The expected answer is a single number, namely how many lines in the data below hold the word "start".

▸ Input data:
____

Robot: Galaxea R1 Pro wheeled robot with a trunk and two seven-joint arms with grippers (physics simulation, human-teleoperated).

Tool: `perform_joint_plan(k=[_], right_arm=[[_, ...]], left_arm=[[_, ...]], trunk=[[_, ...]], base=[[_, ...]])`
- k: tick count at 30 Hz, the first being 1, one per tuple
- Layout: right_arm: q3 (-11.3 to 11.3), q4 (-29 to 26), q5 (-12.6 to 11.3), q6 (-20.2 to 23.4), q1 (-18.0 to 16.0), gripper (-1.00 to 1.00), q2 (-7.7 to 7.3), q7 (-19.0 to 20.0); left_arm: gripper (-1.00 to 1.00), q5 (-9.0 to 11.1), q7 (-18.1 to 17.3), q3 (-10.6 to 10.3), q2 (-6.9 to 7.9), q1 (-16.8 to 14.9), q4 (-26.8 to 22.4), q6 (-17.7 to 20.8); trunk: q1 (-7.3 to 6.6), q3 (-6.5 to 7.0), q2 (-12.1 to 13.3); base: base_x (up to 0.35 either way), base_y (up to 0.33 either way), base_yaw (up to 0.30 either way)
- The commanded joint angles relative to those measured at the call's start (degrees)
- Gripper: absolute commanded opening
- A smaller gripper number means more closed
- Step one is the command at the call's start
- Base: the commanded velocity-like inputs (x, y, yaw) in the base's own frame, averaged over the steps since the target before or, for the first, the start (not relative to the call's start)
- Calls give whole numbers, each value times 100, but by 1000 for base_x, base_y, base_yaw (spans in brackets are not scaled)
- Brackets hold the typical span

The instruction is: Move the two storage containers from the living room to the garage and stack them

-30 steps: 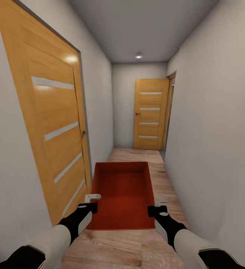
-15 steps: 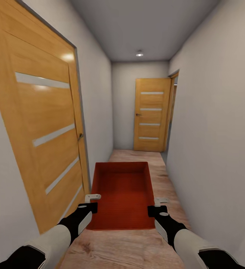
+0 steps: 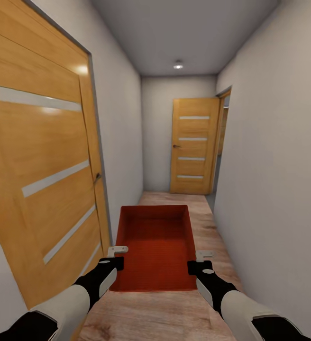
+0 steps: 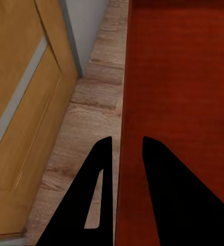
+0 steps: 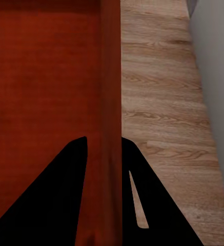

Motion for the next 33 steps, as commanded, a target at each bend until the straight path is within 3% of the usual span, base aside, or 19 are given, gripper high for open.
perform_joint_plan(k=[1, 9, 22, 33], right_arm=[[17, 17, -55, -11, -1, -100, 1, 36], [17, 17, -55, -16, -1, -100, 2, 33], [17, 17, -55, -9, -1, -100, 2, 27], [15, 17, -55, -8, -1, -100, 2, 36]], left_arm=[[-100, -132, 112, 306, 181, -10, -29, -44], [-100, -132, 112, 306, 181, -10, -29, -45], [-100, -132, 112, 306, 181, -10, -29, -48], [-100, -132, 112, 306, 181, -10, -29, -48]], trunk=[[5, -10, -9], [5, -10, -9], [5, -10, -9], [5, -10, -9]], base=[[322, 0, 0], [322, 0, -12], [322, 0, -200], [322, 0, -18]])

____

▸ Written answer: 3